In the new study, Roberts and his group literally threw trillions of peptides at the receptor and saved the ones that stuck.
“We let the molecules themselves decide if they bind, rather than trying to design them rationally,” he said.
After multiple cycles, the researchers had a group of peptides that stuck to the receptor and not to any other protein.
Fruit flies genetically altered to produce such peptides lived longer, suggesting that the peptides were interfering with the Methuselah receptor’s normal function.
Why these particular peptides work, and why the receptor they target plays such an important role in fruit fly aging, remain the bigger and as yet unanswered questions.
Print publication of the Nature Chemical Biology study is expected later this summer.
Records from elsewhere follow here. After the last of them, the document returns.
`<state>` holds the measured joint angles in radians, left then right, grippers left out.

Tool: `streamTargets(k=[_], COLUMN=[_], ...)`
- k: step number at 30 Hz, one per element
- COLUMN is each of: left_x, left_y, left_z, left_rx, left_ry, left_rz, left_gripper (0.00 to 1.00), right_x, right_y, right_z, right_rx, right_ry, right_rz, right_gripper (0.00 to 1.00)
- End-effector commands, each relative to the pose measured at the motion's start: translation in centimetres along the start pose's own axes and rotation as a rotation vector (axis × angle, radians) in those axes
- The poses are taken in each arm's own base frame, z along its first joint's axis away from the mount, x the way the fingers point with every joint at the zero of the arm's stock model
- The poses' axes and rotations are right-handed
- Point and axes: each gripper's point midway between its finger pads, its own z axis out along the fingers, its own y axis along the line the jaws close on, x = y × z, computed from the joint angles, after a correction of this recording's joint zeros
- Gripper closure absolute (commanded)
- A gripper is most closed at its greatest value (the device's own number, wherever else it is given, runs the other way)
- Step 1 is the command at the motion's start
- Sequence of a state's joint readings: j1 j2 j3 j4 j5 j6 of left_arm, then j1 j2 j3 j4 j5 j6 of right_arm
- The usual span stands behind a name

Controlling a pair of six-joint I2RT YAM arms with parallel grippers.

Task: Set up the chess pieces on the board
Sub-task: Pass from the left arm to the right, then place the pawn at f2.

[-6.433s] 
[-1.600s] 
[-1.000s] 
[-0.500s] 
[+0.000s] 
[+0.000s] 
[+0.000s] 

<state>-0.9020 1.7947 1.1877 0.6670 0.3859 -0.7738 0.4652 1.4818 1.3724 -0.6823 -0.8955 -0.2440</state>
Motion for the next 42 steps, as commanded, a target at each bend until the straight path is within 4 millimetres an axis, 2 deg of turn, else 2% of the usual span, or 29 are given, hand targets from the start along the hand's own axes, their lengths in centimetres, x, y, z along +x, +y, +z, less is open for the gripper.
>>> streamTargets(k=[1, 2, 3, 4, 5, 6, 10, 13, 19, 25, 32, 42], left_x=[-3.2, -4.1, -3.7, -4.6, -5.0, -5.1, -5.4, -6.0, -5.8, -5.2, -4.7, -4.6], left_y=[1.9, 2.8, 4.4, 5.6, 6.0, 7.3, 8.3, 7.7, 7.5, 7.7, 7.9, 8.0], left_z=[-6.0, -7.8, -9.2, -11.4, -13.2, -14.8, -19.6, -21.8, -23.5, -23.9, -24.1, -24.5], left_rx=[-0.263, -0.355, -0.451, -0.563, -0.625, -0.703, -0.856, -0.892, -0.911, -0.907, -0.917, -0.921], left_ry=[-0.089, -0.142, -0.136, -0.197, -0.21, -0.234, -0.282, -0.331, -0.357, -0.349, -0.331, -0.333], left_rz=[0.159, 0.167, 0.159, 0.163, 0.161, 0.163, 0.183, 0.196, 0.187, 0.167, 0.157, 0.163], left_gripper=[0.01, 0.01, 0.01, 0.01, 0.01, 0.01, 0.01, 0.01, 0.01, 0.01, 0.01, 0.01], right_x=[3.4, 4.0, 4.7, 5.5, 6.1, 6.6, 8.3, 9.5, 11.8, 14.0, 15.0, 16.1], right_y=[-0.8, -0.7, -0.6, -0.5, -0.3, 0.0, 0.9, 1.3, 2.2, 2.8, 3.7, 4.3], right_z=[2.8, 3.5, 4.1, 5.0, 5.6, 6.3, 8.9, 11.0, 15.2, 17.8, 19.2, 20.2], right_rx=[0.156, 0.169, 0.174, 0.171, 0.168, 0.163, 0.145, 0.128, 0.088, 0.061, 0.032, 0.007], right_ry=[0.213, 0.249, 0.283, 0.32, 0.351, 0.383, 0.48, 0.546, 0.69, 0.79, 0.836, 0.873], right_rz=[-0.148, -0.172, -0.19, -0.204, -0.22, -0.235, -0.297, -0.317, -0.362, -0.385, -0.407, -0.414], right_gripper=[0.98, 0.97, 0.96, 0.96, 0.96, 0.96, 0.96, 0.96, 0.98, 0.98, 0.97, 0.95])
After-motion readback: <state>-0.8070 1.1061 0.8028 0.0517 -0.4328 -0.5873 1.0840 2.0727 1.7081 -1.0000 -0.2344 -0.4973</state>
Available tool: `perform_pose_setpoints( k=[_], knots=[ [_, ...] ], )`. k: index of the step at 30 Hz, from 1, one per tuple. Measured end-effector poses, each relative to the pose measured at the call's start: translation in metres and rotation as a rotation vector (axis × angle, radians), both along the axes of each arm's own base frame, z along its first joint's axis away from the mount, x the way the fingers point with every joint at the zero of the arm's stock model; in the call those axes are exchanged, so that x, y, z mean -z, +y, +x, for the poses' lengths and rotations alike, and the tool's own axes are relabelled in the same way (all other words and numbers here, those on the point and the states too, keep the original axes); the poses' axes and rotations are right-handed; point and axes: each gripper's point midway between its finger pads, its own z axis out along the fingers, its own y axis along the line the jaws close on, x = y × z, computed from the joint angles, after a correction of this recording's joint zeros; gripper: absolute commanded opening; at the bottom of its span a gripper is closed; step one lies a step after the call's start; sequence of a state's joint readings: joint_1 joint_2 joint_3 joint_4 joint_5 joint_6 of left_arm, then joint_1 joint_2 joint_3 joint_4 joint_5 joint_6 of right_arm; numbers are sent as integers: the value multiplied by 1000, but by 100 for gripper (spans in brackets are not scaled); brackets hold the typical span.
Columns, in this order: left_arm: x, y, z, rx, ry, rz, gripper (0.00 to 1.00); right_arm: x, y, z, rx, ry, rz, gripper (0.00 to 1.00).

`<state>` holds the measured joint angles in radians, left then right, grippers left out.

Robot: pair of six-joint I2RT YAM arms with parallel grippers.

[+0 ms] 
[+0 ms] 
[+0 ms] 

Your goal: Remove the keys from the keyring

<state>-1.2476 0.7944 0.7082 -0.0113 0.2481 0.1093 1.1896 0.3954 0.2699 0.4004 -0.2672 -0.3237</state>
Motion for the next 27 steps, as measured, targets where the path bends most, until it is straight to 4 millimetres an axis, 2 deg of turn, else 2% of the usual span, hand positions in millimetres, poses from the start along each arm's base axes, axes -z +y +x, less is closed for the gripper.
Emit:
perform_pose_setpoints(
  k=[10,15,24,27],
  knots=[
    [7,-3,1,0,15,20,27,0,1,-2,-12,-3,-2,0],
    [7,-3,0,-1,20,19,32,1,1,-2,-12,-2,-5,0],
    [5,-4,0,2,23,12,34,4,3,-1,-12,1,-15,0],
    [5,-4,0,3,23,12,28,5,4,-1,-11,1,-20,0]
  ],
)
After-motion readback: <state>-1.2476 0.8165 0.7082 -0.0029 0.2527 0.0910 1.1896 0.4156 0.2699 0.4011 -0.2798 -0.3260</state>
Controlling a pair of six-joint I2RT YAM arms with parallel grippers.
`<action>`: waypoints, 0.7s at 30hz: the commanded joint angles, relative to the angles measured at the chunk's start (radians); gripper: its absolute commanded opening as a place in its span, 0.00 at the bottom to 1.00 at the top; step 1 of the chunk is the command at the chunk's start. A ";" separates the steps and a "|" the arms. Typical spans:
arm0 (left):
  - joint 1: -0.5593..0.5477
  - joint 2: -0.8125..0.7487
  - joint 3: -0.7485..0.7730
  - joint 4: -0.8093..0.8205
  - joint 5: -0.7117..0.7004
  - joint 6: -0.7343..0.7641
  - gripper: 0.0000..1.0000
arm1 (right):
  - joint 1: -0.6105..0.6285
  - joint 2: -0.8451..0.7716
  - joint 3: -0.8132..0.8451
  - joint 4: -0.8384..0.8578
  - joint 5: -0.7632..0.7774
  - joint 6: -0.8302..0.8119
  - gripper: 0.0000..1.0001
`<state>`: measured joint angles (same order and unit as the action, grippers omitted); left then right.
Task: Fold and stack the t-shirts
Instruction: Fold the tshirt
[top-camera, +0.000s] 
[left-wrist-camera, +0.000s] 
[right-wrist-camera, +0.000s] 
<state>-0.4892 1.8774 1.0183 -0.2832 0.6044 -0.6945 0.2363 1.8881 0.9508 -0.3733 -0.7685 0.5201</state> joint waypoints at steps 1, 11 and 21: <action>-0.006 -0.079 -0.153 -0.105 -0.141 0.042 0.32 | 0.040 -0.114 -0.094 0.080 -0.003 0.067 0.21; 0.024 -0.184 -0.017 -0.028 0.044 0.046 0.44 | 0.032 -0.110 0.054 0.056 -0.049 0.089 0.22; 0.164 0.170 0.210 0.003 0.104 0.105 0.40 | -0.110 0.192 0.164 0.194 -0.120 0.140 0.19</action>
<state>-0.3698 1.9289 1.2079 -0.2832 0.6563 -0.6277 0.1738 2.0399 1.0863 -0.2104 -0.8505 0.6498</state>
The other co-authors on the study are William Ja and Anthony West, postdoctoral fellows at Caltech; Pamela Bjorkman, professor with the Howard Hughes Medical Institute at Caltech; and Silvia Delker, postdoctoral fellow at the University of California, Riverside.
Funding for the research came from the National Institutes of Health, the Beckman Foundation, the Glenn Foundation, the American Federation for Aging Research, and the John Douglas French Alzheimer’s Foundation.
In recognition of his work building libraries of proteins, Roberts received a Presidential Early Career Award in Science and Engineering from the National Science Foundation in 1999.